Development (Cell holder)
A widely applicable device which is used in conjuction with the libraries of combinational mutants decribed above. The basic aim is to remove extrinsic noise from fluorescent intensity time course data. Removing extrinsic noise is critical if one hopes to observe what might be slight changes in overall gene expression. The source of extrinsic noise is that measurements of the affects of stuff (drugs, mutations etc etc) of a reporter (fluorescent protein expression etc) over time are performed on large groups or entirely different sets of cells. Using large groups averages out expression values resulting in guassian or binomial distributions familiar to many biologists working with gene expression systems. These distributions are really representative of discretised modal changes (on or off) computed at the level of DNA itself. The problem is additionally confounded by the fact that large population of cells might contain cells are different stages of differentiation which might markedly affect their reaction to different stimuli. Currently, there is no satisfactory method for following single cells in culture over time. This device hopes to change that.
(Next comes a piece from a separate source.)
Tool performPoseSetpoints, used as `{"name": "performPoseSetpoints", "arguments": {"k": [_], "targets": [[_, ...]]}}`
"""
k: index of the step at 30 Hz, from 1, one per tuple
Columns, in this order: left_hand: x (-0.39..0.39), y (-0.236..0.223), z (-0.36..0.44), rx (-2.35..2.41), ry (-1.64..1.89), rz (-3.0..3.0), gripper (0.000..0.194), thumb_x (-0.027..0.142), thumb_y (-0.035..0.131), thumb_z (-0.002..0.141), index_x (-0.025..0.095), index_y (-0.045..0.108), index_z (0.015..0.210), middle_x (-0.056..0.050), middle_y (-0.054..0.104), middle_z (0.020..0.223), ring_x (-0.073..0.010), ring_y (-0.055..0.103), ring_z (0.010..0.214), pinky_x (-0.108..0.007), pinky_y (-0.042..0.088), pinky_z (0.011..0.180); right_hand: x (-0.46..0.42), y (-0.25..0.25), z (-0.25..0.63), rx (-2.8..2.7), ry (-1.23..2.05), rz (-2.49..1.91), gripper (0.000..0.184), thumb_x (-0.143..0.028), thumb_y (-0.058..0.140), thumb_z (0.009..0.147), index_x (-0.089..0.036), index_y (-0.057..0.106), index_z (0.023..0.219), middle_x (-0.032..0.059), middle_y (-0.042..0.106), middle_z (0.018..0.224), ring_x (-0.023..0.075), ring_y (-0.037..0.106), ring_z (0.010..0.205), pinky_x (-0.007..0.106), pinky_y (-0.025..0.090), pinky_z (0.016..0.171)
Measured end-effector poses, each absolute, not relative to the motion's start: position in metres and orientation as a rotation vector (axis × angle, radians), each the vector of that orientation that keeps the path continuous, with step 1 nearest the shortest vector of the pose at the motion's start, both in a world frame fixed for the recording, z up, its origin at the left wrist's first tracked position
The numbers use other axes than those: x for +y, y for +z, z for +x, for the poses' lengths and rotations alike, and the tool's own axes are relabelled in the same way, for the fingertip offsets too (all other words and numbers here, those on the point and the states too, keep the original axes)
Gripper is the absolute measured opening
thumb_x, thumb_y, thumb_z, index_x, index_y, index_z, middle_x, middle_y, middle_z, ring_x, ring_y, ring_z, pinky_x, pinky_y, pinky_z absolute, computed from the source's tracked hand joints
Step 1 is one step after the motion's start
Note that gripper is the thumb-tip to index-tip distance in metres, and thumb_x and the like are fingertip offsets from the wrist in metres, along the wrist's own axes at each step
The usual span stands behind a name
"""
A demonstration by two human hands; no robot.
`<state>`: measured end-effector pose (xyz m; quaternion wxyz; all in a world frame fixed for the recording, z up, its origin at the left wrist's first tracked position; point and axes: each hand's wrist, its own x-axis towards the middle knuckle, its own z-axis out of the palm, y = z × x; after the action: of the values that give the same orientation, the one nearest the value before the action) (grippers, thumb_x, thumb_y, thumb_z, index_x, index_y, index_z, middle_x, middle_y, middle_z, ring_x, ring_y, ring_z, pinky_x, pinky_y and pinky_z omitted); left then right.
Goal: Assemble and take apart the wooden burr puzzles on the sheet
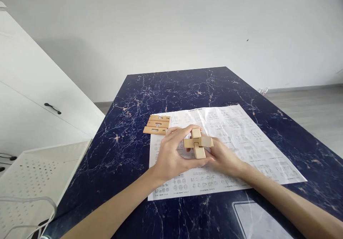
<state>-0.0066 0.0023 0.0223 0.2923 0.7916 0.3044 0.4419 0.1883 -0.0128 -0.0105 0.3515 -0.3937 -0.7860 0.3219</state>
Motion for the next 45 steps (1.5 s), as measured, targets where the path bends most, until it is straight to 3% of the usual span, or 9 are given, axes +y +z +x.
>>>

This device is simple and reuseable and is the size of a standard 384-well plate familiar to cell biologists. The device is designed to be used with a Cellomics humidified, motorised fluorescent microscope which is capable of performing many measurements over a number of days. The growth area for observed cells is restricted to a 500 micron diameter glass surface. The diameter of the observable area is the same as that of the Cellomics microscope. Cell tracking algorithms developed by Mike Downey (MOAC 1st year PhD) are envisaged to be used to improve tracking of cells within the observed area. The fact that cells are unable to move out of the observable area means that cell tracking is greatly simplified. Cells are in contact with a standard 384-well plate well volume of media which contains additional cells so that the observed cells do not suffer from feeling lonely. Individual wells are kept separate from each other so that different DNA can be applied to each well and measurements of the affects of DNA be performed simultaneously.